### TASK BRIEF
For the records that follow, give the number of lines containing the word "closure", with no added text.

[Records drawn from a dataset]
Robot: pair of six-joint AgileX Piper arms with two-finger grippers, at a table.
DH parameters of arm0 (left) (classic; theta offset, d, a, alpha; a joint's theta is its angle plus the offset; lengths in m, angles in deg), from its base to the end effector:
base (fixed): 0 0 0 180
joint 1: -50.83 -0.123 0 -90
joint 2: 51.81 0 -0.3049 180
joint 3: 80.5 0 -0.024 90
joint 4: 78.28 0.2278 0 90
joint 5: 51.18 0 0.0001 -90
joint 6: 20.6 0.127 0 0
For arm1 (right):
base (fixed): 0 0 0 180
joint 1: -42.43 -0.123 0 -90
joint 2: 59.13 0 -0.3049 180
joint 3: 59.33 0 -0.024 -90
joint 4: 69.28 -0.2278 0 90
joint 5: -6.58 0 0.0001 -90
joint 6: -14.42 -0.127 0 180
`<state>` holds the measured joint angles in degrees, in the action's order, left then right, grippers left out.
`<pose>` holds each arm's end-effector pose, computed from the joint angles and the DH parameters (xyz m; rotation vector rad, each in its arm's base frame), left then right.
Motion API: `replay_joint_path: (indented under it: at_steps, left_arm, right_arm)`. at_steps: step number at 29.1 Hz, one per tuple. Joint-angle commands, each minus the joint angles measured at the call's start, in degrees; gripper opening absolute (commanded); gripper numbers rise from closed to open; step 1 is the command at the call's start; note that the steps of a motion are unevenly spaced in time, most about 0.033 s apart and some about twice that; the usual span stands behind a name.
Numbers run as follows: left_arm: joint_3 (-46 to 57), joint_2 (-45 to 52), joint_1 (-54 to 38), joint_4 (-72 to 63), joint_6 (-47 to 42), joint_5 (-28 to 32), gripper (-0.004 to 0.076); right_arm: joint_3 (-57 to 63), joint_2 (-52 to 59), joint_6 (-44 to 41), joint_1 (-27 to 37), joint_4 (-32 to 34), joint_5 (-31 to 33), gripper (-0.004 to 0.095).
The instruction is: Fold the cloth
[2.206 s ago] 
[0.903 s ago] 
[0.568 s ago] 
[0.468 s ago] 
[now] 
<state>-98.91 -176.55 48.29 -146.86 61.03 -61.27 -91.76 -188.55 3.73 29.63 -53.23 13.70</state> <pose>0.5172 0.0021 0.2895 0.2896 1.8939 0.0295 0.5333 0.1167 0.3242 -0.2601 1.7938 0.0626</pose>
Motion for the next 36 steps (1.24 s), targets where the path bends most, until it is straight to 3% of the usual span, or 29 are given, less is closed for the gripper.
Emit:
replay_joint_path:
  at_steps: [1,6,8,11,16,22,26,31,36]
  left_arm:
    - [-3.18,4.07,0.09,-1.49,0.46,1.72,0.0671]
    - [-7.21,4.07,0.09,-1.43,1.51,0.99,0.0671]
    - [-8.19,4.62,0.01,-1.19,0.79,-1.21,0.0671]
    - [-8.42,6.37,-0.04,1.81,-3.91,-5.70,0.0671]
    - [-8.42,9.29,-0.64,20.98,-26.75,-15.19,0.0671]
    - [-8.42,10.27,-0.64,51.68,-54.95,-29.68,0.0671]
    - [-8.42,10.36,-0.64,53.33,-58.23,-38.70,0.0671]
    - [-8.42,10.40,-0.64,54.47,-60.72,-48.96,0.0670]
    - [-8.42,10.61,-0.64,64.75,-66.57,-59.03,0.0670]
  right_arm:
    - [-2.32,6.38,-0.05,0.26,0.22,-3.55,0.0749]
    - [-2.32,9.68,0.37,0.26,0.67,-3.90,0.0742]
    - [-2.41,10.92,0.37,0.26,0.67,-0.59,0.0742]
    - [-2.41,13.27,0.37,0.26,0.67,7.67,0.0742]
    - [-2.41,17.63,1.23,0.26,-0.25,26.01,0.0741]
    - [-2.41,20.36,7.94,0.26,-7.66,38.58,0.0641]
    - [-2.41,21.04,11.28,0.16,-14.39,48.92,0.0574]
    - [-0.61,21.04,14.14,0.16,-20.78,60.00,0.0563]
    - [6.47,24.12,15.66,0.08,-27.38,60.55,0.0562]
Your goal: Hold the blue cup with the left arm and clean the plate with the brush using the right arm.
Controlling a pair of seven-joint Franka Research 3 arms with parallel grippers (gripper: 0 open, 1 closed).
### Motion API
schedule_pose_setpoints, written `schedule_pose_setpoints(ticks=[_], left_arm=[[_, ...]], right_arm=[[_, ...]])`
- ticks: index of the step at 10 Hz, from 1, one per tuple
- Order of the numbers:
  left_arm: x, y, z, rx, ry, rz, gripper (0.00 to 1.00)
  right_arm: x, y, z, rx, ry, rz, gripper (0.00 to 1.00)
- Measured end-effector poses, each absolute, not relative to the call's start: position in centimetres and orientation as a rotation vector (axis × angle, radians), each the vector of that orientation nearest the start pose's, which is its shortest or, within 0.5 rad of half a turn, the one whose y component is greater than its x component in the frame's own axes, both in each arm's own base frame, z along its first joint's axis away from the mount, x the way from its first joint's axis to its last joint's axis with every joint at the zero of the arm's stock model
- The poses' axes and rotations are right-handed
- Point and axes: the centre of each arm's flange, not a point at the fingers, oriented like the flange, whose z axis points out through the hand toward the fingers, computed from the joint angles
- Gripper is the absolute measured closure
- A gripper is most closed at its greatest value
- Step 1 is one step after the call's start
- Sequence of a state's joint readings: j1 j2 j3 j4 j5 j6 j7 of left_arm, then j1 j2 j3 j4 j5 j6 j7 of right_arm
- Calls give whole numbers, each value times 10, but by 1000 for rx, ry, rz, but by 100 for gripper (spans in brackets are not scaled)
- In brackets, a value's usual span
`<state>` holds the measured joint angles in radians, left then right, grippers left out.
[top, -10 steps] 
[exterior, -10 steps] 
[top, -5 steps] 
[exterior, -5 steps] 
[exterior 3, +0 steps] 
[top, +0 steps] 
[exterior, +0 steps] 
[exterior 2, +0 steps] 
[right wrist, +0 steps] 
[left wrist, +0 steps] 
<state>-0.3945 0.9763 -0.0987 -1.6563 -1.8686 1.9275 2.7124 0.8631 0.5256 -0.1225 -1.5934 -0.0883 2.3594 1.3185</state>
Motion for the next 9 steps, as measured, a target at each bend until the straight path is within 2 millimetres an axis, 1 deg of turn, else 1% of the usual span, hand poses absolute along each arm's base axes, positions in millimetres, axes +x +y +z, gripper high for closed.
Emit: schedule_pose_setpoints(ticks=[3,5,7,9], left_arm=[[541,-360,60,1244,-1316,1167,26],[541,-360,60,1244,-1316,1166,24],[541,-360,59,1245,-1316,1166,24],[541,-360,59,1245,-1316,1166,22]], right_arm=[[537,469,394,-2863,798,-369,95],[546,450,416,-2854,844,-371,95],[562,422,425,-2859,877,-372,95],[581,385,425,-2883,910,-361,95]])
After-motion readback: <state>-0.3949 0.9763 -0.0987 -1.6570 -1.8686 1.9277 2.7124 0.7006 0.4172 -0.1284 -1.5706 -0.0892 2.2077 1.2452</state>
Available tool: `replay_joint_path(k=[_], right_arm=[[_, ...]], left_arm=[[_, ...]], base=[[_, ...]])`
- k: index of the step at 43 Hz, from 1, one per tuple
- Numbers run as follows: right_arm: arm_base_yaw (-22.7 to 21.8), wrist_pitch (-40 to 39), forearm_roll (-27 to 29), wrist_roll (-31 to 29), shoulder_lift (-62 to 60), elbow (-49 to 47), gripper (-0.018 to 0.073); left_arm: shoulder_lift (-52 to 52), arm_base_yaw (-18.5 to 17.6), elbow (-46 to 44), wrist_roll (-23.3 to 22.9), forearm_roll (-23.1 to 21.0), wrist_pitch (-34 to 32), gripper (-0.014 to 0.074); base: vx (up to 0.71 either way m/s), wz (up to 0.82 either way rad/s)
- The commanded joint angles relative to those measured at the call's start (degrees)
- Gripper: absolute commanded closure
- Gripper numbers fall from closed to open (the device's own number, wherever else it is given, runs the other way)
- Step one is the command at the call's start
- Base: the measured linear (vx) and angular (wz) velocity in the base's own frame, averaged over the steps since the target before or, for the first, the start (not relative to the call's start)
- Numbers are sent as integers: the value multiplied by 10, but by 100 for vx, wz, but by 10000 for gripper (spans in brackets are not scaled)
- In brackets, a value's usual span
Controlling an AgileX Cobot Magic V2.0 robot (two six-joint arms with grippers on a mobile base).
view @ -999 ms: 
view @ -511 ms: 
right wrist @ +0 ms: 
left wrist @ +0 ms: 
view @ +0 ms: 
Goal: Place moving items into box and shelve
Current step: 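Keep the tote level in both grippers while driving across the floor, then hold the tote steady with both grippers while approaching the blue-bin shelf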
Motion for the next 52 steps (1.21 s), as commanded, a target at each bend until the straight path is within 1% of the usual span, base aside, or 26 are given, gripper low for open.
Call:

### ANSWER TO THIS TASK
2